GIVEN INFORMATION —
----------------

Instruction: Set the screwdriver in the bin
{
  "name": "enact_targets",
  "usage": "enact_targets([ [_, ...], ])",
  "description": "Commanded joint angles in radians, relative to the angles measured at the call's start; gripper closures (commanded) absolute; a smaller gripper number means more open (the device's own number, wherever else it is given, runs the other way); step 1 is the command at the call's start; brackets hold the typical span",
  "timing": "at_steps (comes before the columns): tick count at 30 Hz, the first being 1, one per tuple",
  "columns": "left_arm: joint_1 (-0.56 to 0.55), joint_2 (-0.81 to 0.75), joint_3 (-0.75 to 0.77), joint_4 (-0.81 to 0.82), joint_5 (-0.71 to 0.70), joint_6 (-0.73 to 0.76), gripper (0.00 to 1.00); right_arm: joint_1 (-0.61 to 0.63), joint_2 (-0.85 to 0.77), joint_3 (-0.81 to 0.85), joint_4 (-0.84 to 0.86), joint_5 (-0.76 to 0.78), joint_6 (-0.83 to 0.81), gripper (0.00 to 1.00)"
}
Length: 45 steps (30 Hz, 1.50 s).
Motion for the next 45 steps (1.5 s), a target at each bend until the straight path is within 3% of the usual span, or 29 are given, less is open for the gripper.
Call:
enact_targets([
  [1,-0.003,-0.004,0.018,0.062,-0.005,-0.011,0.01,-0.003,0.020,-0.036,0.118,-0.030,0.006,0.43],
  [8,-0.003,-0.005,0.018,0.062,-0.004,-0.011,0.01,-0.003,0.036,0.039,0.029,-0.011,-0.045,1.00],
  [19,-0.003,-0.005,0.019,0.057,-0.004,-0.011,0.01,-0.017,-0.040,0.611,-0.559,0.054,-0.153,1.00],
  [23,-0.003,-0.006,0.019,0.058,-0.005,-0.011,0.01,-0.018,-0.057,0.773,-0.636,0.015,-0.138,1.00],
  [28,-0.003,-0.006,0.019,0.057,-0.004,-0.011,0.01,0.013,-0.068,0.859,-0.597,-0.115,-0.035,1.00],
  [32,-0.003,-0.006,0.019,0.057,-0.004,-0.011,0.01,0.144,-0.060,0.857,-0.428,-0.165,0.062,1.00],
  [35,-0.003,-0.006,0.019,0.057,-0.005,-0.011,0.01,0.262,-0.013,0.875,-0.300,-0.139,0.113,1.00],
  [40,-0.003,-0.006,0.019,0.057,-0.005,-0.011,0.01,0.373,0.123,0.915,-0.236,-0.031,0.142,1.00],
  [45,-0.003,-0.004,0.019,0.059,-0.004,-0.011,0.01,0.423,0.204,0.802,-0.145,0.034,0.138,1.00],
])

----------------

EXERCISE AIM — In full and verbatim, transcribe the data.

RESPONSE AREA —
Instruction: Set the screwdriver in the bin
{
  "name": "enact_targets",
  "usage": "enact_targets([ [_, ...], ])",
  "description": "Commanded joint angles in radians, relative to the angles measured at the call's start; gripper closures (commanded) absolute; a smaller gripper number means more open (the device's own number, wherever else it is given, runs the other way); step 1 is the command at the call's start; brackets hold the typical span",
  "timing": "at_steps (comes before the columns): tick count at 30 Hz, the first being 1, one per tuple",
  "columns": "left_arm: joint_1 (-0.56 to 0.55), joint_2 (-0.81 to 0.75), joint_3 (-0.75 to 0.77), joint_4 (-0.81 to 0.82), joint_5 (-0.71 to 0.70), joint_6 (-0.73 to 0.76), gripper (0.00 to 1.00); right_arm: joint_1 (-0.61 to 0.63), joint_2 (-0.85 to 0.77), joint_3 (-0.81 to 0.85), joint_4 (-0.84 to 0.86), joint_5 (-0.76 to 0.78), joint_6 (-0.83 to 0.81), gripper (0.00 to 1.00)"
}
Length: 45 steps (30 Hz, 1.50 s).
Motion for the next 45 steps (1.5 s), a target at each bend until the straight path is within 3% of the usual span, or 29 are given, less is open for the gripper.
Call:
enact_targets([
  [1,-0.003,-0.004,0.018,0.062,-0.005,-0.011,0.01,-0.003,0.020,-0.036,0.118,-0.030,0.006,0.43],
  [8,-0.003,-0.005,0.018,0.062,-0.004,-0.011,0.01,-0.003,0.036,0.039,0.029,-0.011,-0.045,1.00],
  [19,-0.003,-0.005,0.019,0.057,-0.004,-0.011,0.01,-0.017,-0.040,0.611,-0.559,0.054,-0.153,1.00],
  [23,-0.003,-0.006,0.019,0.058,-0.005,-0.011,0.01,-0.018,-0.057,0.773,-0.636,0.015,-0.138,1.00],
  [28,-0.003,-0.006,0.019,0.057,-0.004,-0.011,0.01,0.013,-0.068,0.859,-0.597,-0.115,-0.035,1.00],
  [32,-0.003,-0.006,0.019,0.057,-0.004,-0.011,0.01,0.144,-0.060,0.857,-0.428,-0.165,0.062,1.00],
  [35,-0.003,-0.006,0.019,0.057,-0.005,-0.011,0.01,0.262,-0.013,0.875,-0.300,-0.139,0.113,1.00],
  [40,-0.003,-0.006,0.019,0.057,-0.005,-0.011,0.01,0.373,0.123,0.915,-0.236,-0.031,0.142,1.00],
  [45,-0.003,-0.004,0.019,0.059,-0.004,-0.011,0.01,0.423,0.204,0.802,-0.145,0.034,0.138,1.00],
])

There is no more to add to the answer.